## Saved entries

------------------------------------------------------------

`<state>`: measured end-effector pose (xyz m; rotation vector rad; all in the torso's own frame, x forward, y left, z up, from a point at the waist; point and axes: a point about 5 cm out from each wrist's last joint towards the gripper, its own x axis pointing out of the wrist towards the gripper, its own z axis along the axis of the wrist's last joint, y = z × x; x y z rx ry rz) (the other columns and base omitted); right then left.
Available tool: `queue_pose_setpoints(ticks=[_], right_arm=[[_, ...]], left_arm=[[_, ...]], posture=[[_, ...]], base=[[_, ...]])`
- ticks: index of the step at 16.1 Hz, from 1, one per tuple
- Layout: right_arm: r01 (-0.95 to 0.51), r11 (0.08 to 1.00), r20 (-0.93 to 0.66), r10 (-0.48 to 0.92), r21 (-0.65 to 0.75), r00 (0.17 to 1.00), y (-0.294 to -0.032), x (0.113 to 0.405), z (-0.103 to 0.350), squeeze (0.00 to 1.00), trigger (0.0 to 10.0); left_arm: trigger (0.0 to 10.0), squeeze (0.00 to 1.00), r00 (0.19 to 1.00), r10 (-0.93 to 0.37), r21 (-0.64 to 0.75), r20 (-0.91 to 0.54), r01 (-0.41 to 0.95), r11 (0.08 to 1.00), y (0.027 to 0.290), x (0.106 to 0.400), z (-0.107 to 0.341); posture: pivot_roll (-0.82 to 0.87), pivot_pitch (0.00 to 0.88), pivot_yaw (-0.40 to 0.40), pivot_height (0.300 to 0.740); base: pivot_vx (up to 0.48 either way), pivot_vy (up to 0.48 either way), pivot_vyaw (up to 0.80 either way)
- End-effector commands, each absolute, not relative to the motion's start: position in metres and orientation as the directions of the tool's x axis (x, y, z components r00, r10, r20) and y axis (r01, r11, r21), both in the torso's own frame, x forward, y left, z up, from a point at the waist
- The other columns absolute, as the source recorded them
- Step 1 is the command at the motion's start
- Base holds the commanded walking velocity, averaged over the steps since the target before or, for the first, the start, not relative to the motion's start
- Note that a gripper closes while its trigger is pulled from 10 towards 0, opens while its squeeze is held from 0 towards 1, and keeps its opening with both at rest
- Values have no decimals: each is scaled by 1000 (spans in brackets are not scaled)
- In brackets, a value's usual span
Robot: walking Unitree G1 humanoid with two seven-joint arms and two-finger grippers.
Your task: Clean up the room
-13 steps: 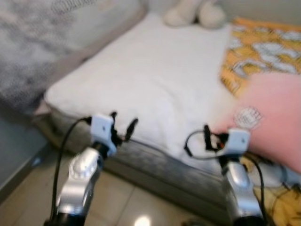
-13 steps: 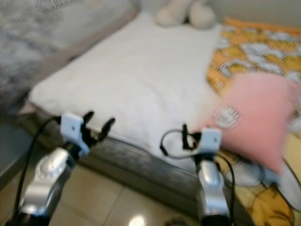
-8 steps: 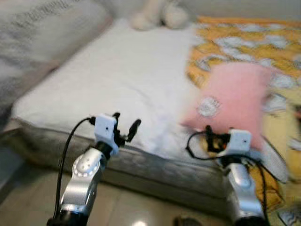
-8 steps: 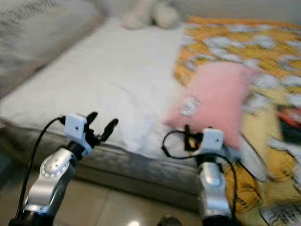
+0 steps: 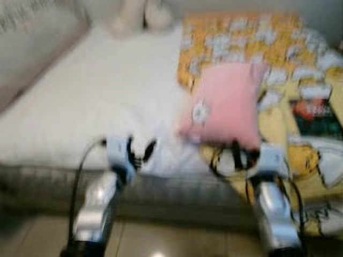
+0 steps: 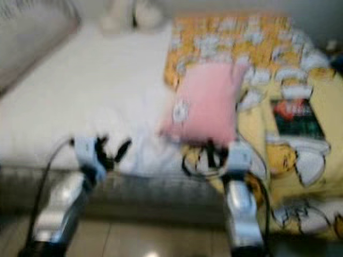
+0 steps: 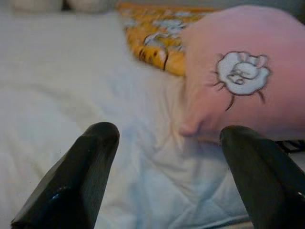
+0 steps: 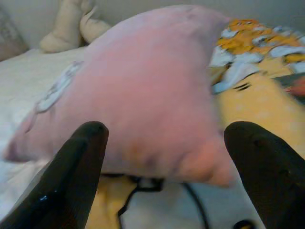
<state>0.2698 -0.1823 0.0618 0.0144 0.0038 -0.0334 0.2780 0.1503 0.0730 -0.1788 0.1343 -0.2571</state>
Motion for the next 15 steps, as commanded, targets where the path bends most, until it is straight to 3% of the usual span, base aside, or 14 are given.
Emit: queue_pose_setpoints(ticks=[1,3,8,11,15], right_arm=[[45,999,4,-45,27,999,-182,269,63,0,10000],[65,997,5,-65,28,998,-185,267,63,0,10000],[77,997,26,-78,22,997,-187,267,67,0,10000],[61,998,58,-60,-15,997,-185,272,74,0,10000],[43,998,88,-39,-35,995,-181,275,81,0,10000]], left_arm=[[10000,0,974,-181,-223,-139,148,964,167,280,70],[10000,0,979,-154,-180,-136,128,975,165,267,65],[10000,0,982,-147,-193,-118,122,974,161,273,74],[10000,0,980,-193,-124,-39,187,975,153,281,93],[10000,0,963,-268,-79,39,270,959,138,283,109]], posture=[[-159,0,101,740],[-160,0,100,740],[-154,0,94,740],[-149,0,91,740],[-159,0,96,740]], base=[[0,0,-613],[0,0,-613],[0,0,-621],[0,0,0],[431,0,0]])
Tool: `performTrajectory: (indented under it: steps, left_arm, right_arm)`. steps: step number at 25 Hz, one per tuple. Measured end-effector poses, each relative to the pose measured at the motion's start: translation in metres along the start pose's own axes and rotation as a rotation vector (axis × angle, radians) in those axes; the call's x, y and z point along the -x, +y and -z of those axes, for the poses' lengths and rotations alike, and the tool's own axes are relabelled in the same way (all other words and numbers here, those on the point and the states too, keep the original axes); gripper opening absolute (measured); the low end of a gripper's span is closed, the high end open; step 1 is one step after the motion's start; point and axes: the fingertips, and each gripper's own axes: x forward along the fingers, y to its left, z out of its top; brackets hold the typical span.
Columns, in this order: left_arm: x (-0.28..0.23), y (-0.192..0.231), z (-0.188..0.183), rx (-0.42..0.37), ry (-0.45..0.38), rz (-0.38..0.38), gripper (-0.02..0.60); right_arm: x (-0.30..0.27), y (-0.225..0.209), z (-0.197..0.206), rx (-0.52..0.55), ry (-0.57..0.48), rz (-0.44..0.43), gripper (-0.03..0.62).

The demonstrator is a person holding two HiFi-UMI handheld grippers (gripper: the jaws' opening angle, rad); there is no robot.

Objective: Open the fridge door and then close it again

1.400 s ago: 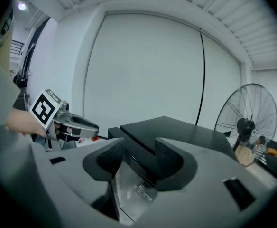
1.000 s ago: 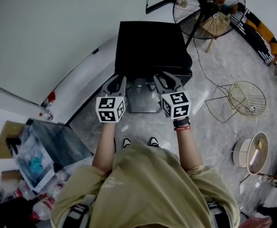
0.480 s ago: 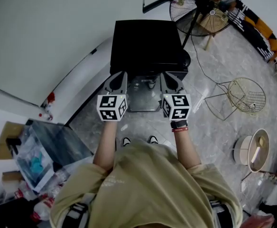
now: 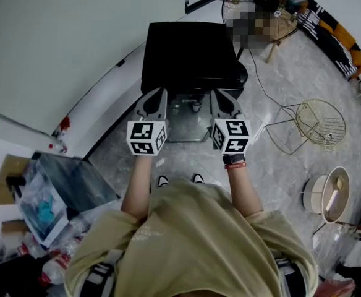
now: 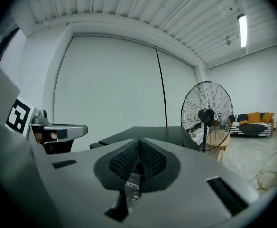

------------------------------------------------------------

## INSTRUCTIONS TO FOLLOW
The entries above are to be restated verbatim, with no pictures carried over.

## TASK RESPONSE
`<state>`: measured end-effector pose (xyz m; rotation vector rad; all in the torso's own frame, x forward, y left, z up, from a point at the waist; point and axes: a point about 5 cm out from each wrist's last joint towards the gripper, its own x axis pointing out of the wrist towards the gripper, its own z axis along the axis of the wrist's last joint, y = z × x; x y z rx ry rz) (the other columns and base omitted); right then left.
Available tool: `queue_pose_setpoints(ticks=[_], right_arm=[[_, ...]], left_arm=[[_, ...]], posture=[[_, ...]], base=[[_, ...]])`
- ticks: index of the step at 16.1 Hz, from 1, one per tuple
- Layout: right_arm: r01 (-0.95 to 0.51), r11 (0.08 to 1.00), r20 (-0.93 to 0.66), r10 (-0.48 to 0.92), r21 (-0.65 to 0.75), r00 (0.17 to 1.00), y (-0.294 to -0.032), x (0.113 to 0.405), z (-0.103 to 0.350), squeeze (0.00 to 1.00), trigger (0.0 to 10.0); left_arm: trigger (0.0 to 10.0), squeeze (0.00 to 1.00), r00 (0.19 to 1.00), r10 (-0.93 to 0.37), r21 (-0.64 to 0.75), r20 (-0.91 to 0.54), r01 (-0.41 to 0.95), r11 (0.08 to 1.00), y (0.027 to 0.290), x (0.106 to 0.400), z (-0.107 to 0.341); posture: pivot_roll (-0.82 to 0.87), pivot_pitch (0.00 to 0.88), pivot_yaw (-0.40 to 0.40), pivot_height (0.300 to 0.740); base: pivot_vx (up to 0.48 either way), pivot_vy (up to 0.48 either way), pivot_vyaw (up to 0.80 either way)
- End-effector commands, each absolute, not relative to the motion's start: position in metres and orientation as the directions of the tool's x axis (x, y, z components r00, r10, r20) and y axis (r01, r11, r21), both in the torso's own frame, x forward, y left, z up, from a point at the waist
- The other columns absolute, as the source recorded them
- Step 1 is the command at the motion's start
- Base holds the commanded walking velocity, averaged over the steps since the target before or, for the first, the start, not relative to the motion's start
- Note that a gripper closes while its trigger is pulled from 10 towards 0, opens while its squeeze is held from 0 towards 1, and keeps its opening with both at rest
- Values have no decimals: each is scaled by 1000 (spans in brackets are not scaled)
- In brackets, a value's usual span
Robot: walking Unitree G1 humanoid with two seven-joint arms and two-finger grippers.
Your task: Clean up the room
-13 steps: 
-13 steps: 
-8 steps: 
-8 steps: 
+0 steps: 
+0 steps: 
+0 steps: 
+0 steps: 
<state>0.2698 -0.1823 0.0618 0.0144 0.0038 -0.0334 0.2780 0.1503 0.0730 -0.1788 0.1343 -0.2571</state>
Motion for the next 15 steps, as commanded, targets where the path bends most, until it is straight to 3% of the usual span, base aside, or 14 are given.
Emit: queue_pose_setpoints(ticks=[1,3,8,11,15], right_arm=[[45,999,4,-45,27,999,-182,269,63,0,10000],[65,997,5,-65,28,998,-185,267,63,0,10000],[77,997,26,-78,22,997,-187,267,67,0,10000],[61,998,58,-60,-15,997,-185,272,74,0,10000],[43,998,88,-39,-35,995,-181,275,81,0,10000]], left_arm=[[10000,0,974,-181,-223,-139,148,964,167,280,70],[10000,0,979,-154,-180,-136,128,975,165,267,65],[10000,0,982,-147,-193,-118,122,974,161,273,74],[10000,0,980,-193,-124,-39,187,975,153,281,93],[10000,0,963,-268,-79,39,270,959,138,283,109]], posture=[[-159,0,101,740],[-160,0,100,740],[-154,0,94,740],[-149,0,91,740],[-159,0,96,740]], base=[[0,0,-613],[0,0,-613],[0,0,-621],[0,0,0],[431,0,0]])
Tool: `performTrajectory: (indented under it: steps, left_arm, right_arm)`. steps: step number at 25 Hz, one per tuple. Measured end-effector poses, each relative to the pose measured at the motion's start: translation in metres along the start pose's own axes and rotation as a rotation vector (axis × angle, radians) in those axes; the call's x, y and z point along the -x, +y and -z of those axes, for the poses' lengths and rotations alike, and the tool's own axes are relabelled in the same way (all other words and numbers here, those on the point and the states too, keep the original axes); gripper opening absolute (measured); the low end of a gripper's span is closed, the high end open; step 1 is one step after the motion's start; point and axes: the fingertips, and each gripper's own axes: x forward along the fingers, y to its left, z out of its top; brackets hold the typical span.
Columns, in this order: left_arm: x (-0.28..0.23), y (-0.192..0.231), z (-0.188..0.183), rx (-0.42..0.37), ry (-0.45..0.38), rz (-0.38..0.38), gripper (-0.02..0.60); right_arm: x (-0.30..0.27), y (-0.225..0.209), z (-0.197..0.206), rx (-0.52..0.55), ry (-0.57..0.48), rz (-0.44..0.43), gripper (-0.03..0.62).

The demonstrator is a person holding two HiFi-UMI handheld grippers (gripper: the jaws' opening angle, rad); there is no robot.

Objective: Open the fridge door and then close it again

1.400 s ago: 
1.000 s ago: 
0.480 s ago: 
now: 
now: 

This output is finished.